Instructions to follow
Only the lines containing the string "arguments" are needed; copy all of them from the listing.

Extracted entries
_ _ _ _

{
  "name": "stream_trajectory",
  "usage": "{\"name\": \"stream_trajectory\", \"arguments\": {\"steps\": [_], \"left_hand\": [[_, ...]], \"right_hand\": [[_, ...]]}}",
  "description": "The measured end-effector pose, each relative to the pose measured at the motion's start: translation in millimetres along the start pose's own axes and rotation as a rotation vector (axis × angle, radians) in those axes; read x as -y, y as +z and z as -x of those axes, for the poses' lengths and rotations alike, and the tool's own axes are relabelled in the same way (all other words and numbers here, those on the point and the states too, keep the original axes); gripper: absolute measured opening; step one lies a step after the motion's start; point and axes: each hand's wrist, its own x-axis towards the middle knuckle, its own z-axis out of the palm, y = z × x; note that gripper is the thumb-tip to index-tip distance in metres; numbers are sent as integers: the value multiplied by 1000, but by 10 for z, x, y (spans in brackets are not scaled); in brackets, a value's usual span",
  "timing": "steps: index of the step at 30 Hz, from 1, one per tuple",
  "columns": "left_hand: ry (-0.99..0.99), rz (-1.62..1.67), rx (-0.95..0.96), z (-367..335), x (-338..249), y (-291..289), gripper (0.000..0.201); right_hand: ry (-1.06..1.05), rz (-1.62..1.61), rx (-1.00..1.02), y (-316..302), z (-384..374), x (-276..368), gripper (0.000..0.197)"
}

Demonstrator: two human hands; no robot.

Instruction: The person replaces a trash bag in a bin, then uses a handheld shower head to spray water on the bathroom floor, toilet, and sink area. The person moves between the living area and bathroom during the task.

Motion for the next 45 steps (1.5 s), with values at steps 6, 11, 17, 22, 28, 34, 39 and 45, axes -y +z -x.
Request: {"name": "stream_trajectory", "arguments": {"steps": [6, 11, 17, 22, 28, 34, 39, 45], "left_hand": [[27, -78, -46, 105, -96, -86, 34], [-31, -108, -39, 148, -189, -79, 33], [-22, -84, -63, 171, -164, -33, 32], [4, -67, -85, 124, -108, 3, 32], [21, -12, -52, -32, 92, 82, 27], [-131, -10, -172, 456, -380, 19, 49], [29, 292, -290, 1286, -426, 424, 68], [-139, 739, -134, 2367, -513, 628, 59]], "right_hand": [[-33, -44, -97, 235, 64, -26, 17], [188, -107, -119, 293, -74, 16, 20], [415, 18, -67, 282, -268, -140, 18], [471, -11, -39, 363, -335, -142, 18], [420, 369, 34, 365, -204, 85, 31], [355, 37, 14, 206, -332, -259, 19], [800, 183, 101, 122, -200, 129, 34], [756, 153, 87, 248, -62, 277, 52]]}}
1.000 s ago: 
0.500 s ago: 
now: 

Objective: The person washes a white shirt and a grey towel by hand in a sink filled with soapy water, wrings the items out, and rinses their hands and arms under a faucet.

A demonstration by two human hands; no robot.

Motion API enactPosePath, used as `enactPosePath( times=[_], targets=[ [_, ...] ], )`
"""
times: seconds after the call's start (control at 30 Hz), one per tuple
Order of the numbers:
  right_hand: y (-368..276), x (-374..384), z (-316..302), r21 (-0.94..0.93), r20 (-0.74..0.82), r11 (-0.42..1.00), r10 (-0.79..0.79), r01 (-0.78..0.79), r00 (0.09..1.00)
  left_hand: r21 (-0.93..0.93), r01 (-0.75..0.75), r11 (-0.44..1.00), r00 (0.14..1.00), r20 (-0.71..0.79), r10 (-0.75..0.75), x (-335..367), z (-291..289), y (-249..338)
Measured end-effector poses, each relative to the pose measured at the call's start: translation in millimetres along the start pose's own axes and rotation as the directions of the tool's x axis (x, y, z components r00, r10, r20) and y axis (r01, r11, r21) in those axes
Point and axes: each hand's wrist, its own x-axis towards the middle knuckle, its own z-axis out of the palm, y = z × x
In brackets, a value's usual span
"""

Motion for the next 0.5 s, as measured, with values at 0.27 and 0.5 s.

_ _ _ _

Answer area
  "usage": "{\"name\": \"stream_trajectory\", \"arguments\": {\"steps\": [_], \"left_hand\": [[_, ...]], \"right_hand\": [[_, ...]]}}",
Request: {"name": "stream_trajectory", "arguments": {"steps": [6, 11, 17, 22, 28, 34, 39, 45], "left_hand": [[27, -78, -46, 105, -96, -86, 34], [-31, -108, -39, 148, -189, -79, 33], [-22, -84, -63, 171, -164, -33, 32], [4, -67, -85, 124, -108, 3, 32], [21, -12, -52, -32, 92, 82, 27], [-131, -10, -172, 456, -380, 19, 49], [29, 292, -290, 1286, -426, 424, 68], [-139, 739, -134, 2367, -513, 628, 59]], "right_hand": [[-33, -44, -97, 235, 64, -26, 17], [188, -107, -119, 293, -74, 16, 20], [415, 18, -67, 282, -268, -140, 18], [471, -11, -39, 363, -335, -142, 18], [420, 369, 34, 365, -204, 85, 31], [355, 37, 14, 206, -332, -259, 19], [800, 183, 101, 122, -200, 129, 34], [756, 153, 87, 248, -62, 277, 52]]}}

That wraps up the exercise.